De acordo com o Acnur, a maior parte dos deslocados procura refúgio no corredor de Afgooye, a sudoeste da cidade; confrontos entre forças do governo e grupos islâmicos tiveram início no dia 8 de Maio.

Carlos Araújo, da Rádio ONU, em Nova Iorque.

O número de pessoas que fugiram aos combates em Mogadíscio, capital da Somália, aumentou para 45 mil, apesar de uma pausa no conflito.

Segundo o Alto Comissariado da ONU para Refugiados, Acnur, uma proporção significativa de deslocados está dirigir-se para o corredor de Afgooye, a sudoeste da cidade.

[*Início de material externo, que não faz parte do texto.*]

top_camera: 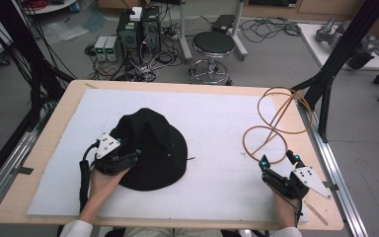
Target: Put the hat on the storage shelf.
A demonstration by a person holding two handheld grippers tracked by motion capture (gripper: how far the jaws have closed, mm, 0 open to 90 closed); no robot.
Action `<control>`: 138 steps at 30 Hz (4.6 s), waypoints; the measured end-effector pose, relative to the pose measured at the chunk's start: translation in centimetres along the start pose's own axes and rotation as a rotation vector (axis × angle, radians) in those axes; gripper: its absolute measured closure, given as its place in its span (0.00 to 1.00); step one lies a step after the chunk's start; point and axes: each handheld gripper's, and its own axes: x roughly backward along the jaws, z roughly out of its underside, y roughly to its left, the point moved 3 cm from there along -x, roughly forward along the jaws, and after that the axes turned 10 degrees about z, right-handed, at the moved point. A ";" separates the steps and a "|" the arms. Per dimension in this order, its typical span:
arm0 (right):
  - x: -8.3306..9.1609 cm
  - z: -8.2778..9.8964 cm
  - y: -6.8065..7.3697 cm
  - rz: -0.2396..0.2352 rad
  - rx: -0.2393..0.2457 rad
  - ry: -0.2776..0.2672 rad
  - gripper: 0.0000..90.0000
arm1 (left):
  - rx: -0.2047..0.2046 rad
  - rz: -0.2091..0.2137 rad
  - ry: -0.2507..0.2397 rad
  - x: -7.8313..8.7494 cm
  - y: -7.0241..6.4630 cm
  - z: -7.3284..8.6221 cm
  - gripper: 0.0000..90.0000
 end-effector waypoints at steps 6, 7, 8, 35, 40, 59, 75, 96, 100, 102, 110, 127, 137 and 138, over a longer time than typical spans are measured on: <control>0.0 -0.1 0.2 -0.008 -0.002 -0.009 0.12 | -0.008 0.029 0.009 0.0 -0.1 0.0 0.66; 0.0 -0.1 0.2 -0.008 -0.002 -0.010 0.12 | -0.014 0.027 0.011 0.0 -0.2 0.0 0.69; 0.0 -0.1 0.2 -0.008 -0.004 -0.010 0.12 | -0.014 0.027 0.011 0.0 -0.2 0.0 0.71; 0.3 -0.1 0.2 -0.011 -0.008 -0.010 0.12 | -0.012 0.112 -0.067 0.9 0.2 -0.3 0.96; 0.5 -0.1 0.2 -0.007 -0.009 -0.009 0.12 | -0.012 0.120 -0.103 1.1 0.3 -0.5 0.96; 0.9 -0.1 0.1 -0.003 -0.027 -0.018 0.12 | -0.028 0.187 -0.363 2.7 -0.1 -5.0 0.96; 0.7 -0.1 0.3 0.006 -0.022 -0.021 0.12 | -0.027 0.234 -0.512 0.4 -1.5 -10.4 0.96; 0.5 0.0 0.4 -0.006 -0.032 -0.005 0.12 | -0.096 0.367 -0.485 -5.9 -5.6 -16.0 0.96; 0.4 0.0 0.5 -0.013 -0.029 -0.006 0.12 | -0.112 0.407 -0.471 -7.9 -7.4 -17.0 0.96; 0.4 0.0 0.5 -0.019 -0.034 -0.003 0.12 | -0.112 0.427 -0.477 -8.6 -8.3 -17.5 0.96; 0.3 0.0 0.6 -0.026 -0.038 -0.007 0.12 | -0.122 0.496 -0.499 -11.0 -11.7 -19.7 0.96; 0.3 -0.1 0.9 -0.037 -0.049 -0.010 0.12 | -0.162 0.612 -0.462 -17.0 -19.3 -22.8 0.96; 0.2 -0.1 0.6 -0.034 -0.055 -0.014 0.12 | -0.199 0.615 -0.363 -20.5 -21.4 -23.7 0.96; 0.1 -0.1 0.6 -0.037 -0.053 -0.009 0.12 | -0.204 0.615 -0.355 -20.7 -21.5 -23.7 0.96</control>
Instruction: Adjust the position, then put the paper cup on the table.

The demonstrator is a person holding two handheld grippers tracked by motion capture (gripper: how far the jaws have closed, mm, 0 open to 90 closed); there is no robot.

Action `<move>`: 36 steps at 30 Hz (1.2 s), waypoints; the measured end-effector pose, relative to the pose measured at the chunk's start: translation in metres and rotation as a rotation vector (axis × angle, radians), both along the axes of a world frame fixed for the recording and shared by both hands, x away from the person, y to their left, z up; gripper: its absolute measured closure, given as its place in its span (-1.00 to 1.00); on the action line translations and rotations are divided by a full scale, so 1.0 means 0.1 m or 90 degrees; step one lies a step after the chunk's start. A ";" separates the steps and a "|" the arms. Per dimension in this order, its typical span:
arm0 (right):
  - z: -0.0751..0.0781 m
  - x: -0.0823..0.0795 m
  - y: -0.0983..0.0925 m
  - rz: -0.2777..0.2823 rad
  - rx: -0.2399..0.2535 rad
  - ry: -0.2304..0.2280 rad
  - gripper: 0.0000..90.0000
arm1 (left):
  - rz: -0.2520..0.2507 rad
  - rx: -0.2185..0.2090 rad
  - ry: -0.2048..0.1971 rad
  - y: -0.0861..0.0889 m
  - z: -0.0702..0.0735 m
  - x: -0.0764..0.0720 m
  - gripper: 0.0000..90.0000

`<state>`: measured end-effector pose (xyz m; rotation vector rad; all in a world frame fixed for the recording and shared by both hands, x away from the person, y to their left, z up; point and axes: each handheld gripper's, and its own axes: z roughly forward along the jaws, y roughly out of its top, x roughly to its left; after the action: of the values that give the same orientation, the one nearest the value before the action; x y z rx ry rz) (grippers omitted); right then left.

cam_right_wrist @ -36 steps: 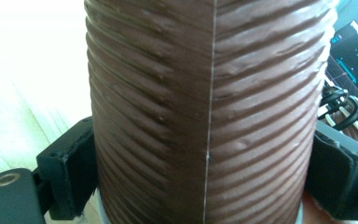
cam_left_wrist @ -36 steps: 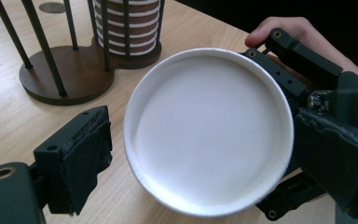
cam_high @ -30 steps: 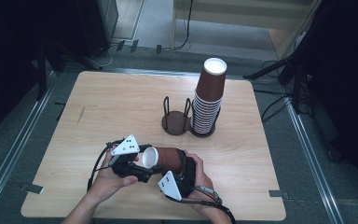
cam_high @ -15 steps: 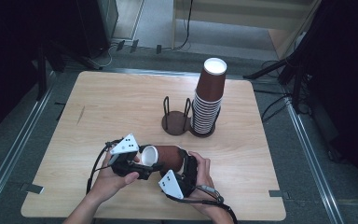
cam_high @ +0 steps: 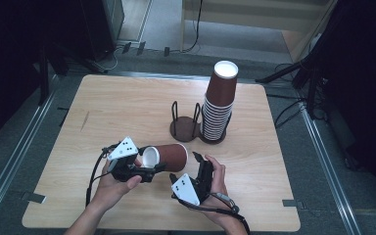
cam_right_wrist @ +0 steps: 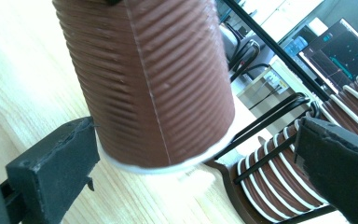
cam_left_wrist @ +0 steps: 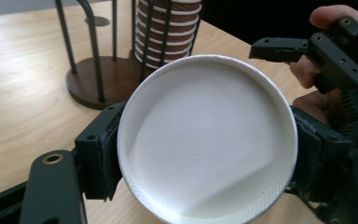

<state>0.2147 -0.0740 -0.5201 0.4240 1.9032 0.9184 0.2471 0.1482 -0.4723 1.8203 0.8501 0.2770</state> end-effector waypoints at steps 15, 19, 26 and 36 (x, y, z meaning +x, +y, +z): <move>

Cerca de 200 mil pessoas já vivem no local em vários campos provisórios que foram erguidos nos últimos dois anos.

Espaço Humanitário

Intensos combates entre forças governamentais e vários grupos islâmicos tiveram início a 8 de Maio.

Muitos deslocados disseram ao Acnur que não regressarão a Mogadíscio, mesmo se a cidade for pacificada. Outros que voltaram recentemente à cidade, após anos de exílio em países vizinhos, manifestaram a sua profunda decepção pelos acontecimentos.

Um porta-voz do órgão disse esta quarta-feira a jornalistas em Genebra que o agravamento da situação de segurança na capital da Somália reduziu o espaço humanitário na zona de conflito. Isto dificulta o fornecimento de ajuda aos deslocados.

Dadaad

O Acnur indica também que o número de refugiados somalis que fogem para o Quénia e o Iémen, através do Golfo de Aden, continua a aumentar. O número de civis no complexo de refugiados de Dadaad, no nordeste do Quénia, atingiu o número recorde de 272 mil. O campo foi originalmente construido para abrigar menos de 100 mil.

A Somália não tem um governo central e funcional desde a queda do presidente Siad Barre em 1991. As Nações Unidas estimam que cerca de 3,2 milhões de pessoas, 40% da população, necessitam de assistência humanitária.